Add debug prints at coarse level to enumeration. Uh Oh! It suddenly starts
working. Now it's looking like some sort of memory problem or timing issue.
Feeling confident in the timing routines (I'd just finished testing them
after all) I starting down the road looking for memory issues, such as
overflow, bad pointers (especially in newly modified code) and even code
generation. Hours later no progress except rather more puzzlement.
Oscilloscope time. The puzzle deepens. With the debug prints in the
enumeration process is clearly proceeding with each device responding in
turn. Take out the prints and the process collapses into something that is
not even consistent between tests. Eeekk!
Replace debug prints with calls to WaitUs (a delay routine). With large
waits between enumerations (5mS) everything appears to work. I didn't see
why that should be necessary, time to explore further. Shorten the delay,
the whole thing collapses again. Hmm, that's pointing back to timing again.
Look more carefully at the collapse. Things make less sense than
before. A wait after the enumeration appears to affect the
enumeration. IE enumerate(), wait for 5ms works, but enumerate wait for
1ms fails. The program is managing to effects events after they
occur? Obviously I'm missing something. Time to stop trying to solve the
problem and just start gathering information, something I should have
started earlier.
Add pin toggles around the individual enumerations so that the process is
easy to correlate on the oscilloscope. Looks right on the
oscilloscope. The enumeration bit pattern pauses at the pause between
enumerations.
Remove the delay between enumerations. It still works. What the...! The
pin toggle appears not to happen between enumerations. After a few more
tests and fooling around I find it. The pin toggle is just narrow enough
to hide behind an oscilloscope graticule.
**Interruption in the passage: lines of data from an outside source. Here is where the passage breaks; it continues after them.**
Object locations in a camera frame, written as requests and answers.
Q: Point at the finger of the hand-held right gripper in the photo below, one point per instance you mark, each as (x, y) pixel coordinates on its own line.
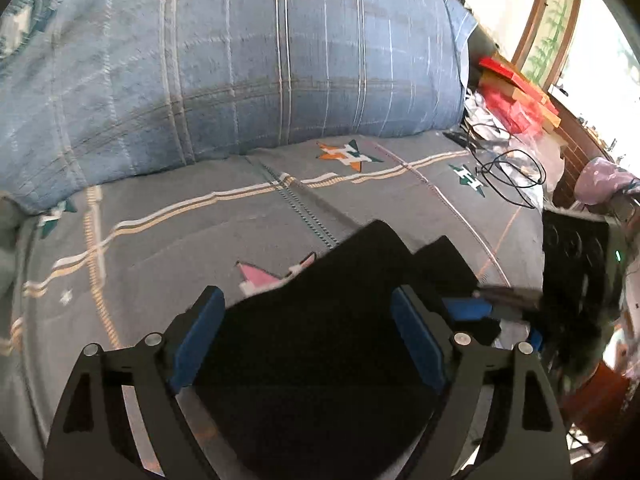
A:
(536, 342)
(465, 309)

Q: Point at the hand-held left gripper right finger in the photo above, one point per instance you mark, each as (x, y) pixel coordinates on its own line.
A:
(415, 340)

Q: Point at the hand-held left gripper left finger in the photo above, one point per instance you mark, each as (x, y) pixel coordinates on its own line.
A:
(197, 340)

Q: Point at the black pants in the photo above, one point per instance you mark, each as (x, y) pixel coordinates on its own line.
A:
(325, 360)

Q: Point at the orange-brown object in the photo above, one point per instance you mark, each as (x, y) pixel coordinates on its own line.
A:
(597, 400)

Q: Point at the grey printed bed sheet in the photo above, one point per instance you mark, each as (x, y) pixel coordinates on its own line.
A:
(175, 230)

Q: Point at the brown wooden headboard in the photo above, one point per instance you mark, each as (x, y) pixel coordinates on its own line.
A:
(575, 150)

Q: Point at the red plastic bag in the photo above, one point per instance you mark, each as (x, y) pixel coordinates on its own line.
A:
(515, 115)

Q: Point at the red flat box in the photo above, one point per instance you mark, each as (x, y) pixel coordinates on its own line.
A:
(502, 69)

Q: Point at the framed bamboo picture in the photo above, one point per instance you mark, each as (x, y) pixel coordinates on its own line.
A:
(547, 25)

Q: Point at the dark object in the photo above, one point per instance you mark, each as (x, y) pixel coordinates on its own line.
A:
(480, 40)

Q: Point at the blue plaid quilt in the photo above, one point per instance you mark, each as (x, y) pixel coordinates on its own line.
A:
(250, 60)
Remove the toggle between the enumerations. It collapses again. Good, at
least it hasn't just disappeared on me.
Now, let's zoom in on the enumeration and see if I can't find out exactly
where it's breaking down. Gather up code to trace along the path as I
manually decode. (Note that each bit signal is 80-90uS long and there are
70 odd bits so seeing each bit does involve going to a higher level of
detail, and as it turns out the devil is in the detail). Repeat several
measurements at higher resolution, the first 1/2 dozen or so bits are not
consistently repeatable, they seen to fall into two patterns. Ahh, now I'm
are getting somewhere.
Freeze a sample and look in greater detail (thank heavens for DSOs). Reset
OK, bit 1 OK, bit 2 OK, bit 3 OK, bit 4 OK. Wait a minute what's that
glitch doing there and why is bit 4 so much longer than the others?
Take a break. An important part of the process, probably too long delayed.
Come back to problem. Take several measurements. Save the first one as a
reference and take others until I have one that is different from the first
for comparison. Hmm the two measurements are very close. Where I have a
glitch on the first one, I have a full rise on my second
measurement. Check the timing and indeed the glitch occurs where the
output should normally rise and the extended low period covers the low
period for two bits. It appears something is killing the output of the
timers match register as it occurs.
Check, read code, check documentation. Some time later I notice the
following sequence and realize its possible significance
- Set output low
- Set timer match to set output high in 75 uS
- Wait 15 uS
- Sample input
- Wait 60 uS
- Disable timer match (1)
- Wait additional time
The disable at (1) is there to prevent the match from occurring on wrap
around after it's no longer needed. Unfortunately if the waits are
accurate (and I just spent a fair amount of time ensuring they were) that
disable happens at approximately the same time that the match actually
occurs and cancels it just as it starts to affect the output. It appears
there is a race condition in the timer module. The fix is simple
enough. Move the disable to later in the process.
I don't think I could hit this consistently if I tried (I expect the timing
would change if you looked at it crosswise), so why am I (relatively)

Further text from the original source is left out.